For a heart attack, the sufferer might have chest pain, lightheadedness, shortness of breath, nausea or vomiting.
Chest pain or pressure (angina) may also occur if you have atherosclerosis in your heart arteries.
With a stroke, someone may be confused or feel dizzy, have a severe headache and vision problems.
If the atherosclerosis in the arteries leading to your brain, you may experience sudden numbness or weakness in your arms and legs, according to The Mayo Clinic.
You may also have trouble speaking or slurred speech, loss of vision in one eye and drooping facial muscles.
These are indicators of a transient ischemic attack, which if left untreated, can cause a stroke.
Research suggests that people with atherosclerosis have a 250 percent higher risk of dying from heart failure than their peers.
While the heart will still be beating the build-up in the arteries prevents oxygen from reaching vital organs. Sufferers may die within minutes without medical attention.
Poor blood flow to the lungs can affect the organs’ ability to gather oxygen.
This could lead to respiratory failure — when the lungs can no longer breathe. In a 2020 study, 80 percent of patients with a form of atherosclerosis suffered respiratory failure.
Blockages of blood circulation can also lead to the fluid getting stuck in the lungs, unable to circulate back to the heart.
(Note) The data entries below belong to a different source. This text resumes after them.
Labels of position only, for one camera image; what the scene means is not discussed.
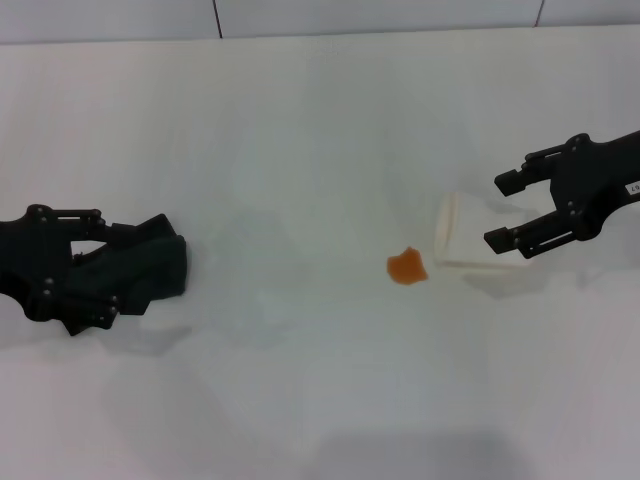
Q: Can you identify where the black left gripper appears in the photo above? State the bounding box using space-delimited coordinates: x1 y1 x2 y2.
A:
0 203 176 337

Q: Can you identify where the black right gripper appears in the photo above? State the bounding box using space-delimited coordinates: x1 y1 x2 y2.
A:
482 130 640 262

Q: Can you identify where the white paper cup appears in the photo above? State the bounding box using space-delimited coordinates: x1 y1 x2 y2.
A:
432 190 532 274

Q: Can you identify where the dark rag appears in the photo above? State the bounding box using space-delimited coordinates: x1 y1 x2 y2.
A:
69 233 191 307

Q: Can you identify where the orange liquid stain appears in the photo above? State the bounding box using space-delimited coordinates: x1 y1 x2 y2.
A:
386 245 430 287

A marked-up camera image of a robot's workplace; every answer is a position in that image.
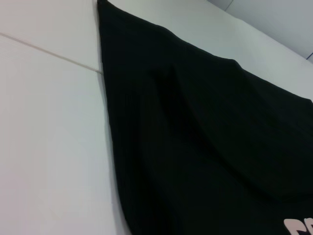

Blood that cannot escape will begin to build up in the alveoli, air sacs in the lung responsible for gathering oxygen and distributing it to the bloodstream.
This leads to a build-up of fluid in the lungs, called pulmonary edema. Around 1million Americans suffer the condition each year, almost always alongside a case of heart failure.
This further depresses the body’s ability to gather air and can often lead to death.
There are multiple forms of the atherosclerosis.
The most common is coronary artery disease, when plaque builds up in arteries around the heart.
Coronary artery disease alone is responsible for 610,000 deaths in the US every year, making it the leading killer of Americans.
It remained in the top spot even through the Covid pandemic.
Peripheral artery disease occurs when plaque build-up in the legs, arms or pelvis restricts blood flow.
Many people who suffer from this condition require amputation, as the severely restricted blood flow causes issues for a person’s limbs.
Other types include carotid artery disease — build up in the neck arteries, renal artery stenosis — clogged arteries responsible for supplying the kidneys with blood, and vertebral artery disease — affecting arteries in the brain.